- [What you need to do]
Among these records, which lines include "lists"? Copy them out.
▼
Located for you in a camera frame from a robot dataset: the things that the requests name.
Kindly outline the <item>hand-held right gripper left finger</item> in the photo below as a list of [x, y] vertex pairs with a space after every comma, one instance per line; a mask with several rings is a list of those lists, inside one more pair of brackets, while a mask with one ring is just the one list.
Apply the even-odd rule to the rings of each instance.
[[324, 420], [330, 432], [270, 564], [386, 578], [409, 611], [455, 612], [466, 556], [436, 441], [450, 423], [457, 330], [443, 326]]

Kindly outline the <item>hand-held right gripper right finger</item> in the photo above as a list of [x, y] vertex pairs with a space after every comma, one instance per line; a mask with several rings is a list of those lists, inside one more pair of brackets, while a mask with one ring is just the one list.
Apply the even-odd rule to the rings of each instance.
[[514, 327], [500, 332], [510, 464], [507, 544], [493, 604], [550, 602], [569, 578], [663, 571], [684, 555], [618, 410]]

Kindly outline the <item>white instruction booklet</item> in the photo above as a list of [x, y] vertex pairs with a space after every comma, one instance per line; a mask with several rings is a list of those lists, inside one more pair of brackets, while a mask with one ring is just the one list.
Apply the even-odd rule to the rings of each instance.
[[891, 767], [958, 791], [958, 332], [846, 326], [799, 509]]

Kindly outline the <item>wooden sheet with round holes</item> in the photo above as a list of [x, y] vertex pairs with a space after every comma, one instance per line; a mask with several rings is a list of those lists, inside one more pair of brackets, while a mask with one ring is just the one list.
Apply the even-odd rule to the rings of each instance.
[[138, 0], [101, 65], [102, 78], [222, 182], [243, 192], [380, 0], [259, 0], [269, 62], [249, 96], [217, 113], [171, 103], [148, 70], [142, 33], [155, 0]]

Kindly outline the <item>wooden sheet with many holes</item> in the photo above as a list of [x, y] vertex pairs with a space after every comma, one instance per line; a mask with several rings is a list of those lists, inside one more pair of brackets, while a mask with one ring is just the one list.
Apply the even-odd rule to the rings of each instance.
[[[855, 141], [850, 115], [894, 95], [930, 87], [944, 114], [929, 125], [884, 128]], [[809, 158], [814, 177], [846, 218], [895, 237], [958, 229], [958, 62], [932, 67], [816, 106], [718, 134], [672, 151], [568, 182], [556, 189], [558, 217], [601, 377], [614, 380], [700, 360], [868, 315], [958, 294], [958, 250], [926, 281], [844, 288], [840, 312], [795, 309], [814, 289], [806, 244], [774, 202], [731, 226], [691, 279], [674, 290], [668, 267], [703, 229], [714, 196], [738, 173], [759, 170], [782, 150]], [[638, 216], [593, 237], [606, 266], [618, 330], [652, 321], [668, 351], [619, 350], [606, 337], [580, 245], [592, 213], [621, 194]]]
▲
- [Result of the task]
Kindly outline the <item>hand-held right gripper left finger</item> in the photo below as a list of [x, y] vertex pairs with a space after every comma, one instance per line; a mask with several rings is a list of those lists, inside one more pair of brackets, while a mask with one ring is just the one list.
Kindly outline the <item>hand-held right gripper right finger</item> in the photo above as a list of [x, y] vertex pairs with a space after every comma, one instance per line; a mask with several rings is a list of those lists, inside one more pair of brackets, while a mask with one ring is just the one list.
Kindly outline the <item>white instruction booklet</item> in the photo above as a list of [x, y] vertex pairs with a space after every comma, one instance per line; a mask with several rings is a list of those lists, inside one more pair of brackets, while a mask with one ring is just the one list.
Kindly outline the <item>wooden sheet with round holes</item> in the photo above as a list of [x, y] vertex pairs with a space after every comma, one instance per line; a mask with several rings is a list of those lists, inside one more pair of brackets, while a mask with one ring is just the one list.
Kindly outline the <item>wooden sheet with many holes</item> in the photo above as a list of [x, y] vertex pairs with a space after every comma, one instance per line; a mask with several rings is a list of those lists, inside one more pair of brackets, while a mask with one ring is just the one list.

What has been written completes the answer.